En outre, vous serez « libéré des peurs, de la nature, des animaux inoffensifs », car les animaux inoffensifs vous oppriment depuis le début, les salauds.

Ajoutons pour finir la promesse de l’« élimination totale de tous les symptômes de vieillesse ainsi que de toutes les conditions dégénératives typique de l’adulte d’aujourd’hui, avec la conquête d’une totale nouvelle santé et vitalité pour plus de 100 ans…. ». Voilà bien le genre de promesse crédible et mesurée qu’on ne fait pas en l’air.

Voilà, c’est fini, et pourtant je n’ai traité que de l’onglet « alimentation ». Il en reste d’autres, puisque l’un décrit les bienfaits du jeûne afin de « montrer son efficacité sur toutes les maladies existantes mental, physique, allergique, chronique Cancer et sida y compris! ». Oui ma bonne dame, et dire que les média de l’industrie pharmaceutique des lobbies nous cachent ça.

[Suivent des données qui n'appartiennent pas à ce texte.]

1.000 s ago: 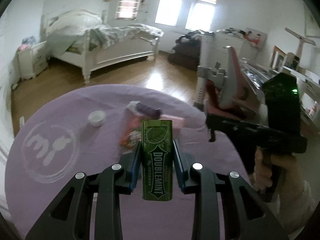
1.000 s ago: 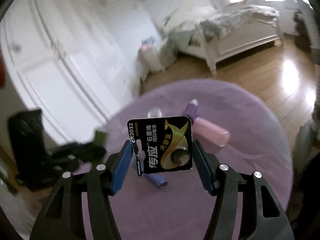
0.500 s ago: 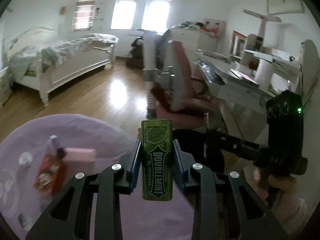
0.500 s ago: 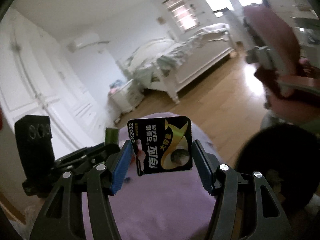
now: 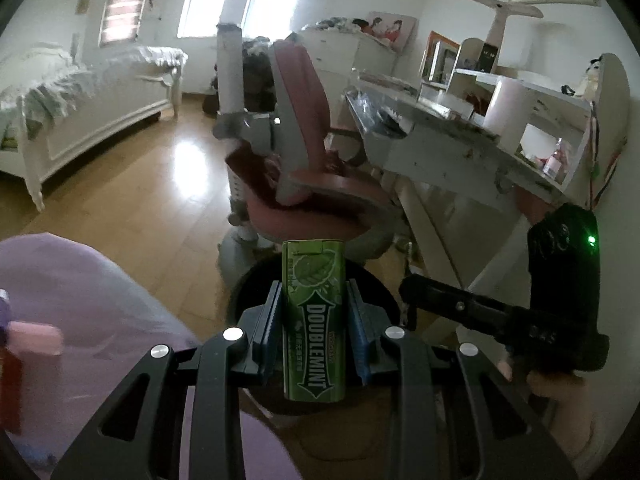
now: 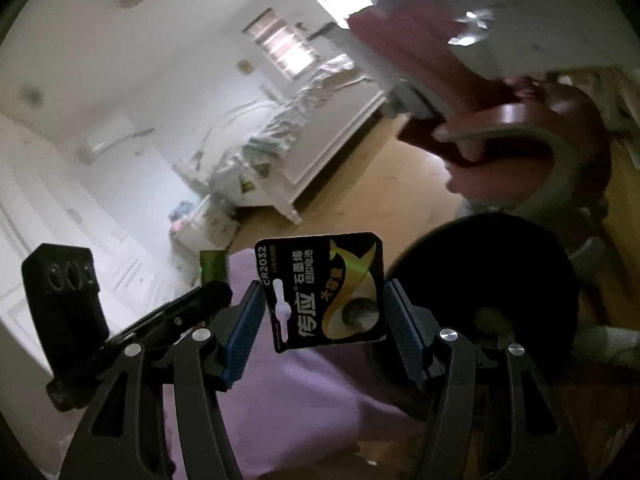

Je viens donc d’envoyer un petit mail amical à Marc concernant le traitement du cancer, j’en reparlerai si j’ai une réponse.

Je vous quitte donc en vous assurant que grâce au fruitarianisme, « l’alimentation sera pour vous l’aurore d’une conscience grandissante vers des plus grands mystères de l’univers et de la vie ».

Mais avant, reprenons tous ensemble un peu de schnouf. Merci.

Car il y a plus grave. Apparemment minoritaires et sectaires, les fruitariens sont parmi nous, infiltrés dans nos cités et nos magasins Bio, détruisant petit à petit le capital de Guy Degrenne. Ils ont des accointances jusqu’au sommet de l’État et leur puissance est sans limite, tel que le prouvent ces images d’archives. Comment avons nous pu être aveugles à ce point?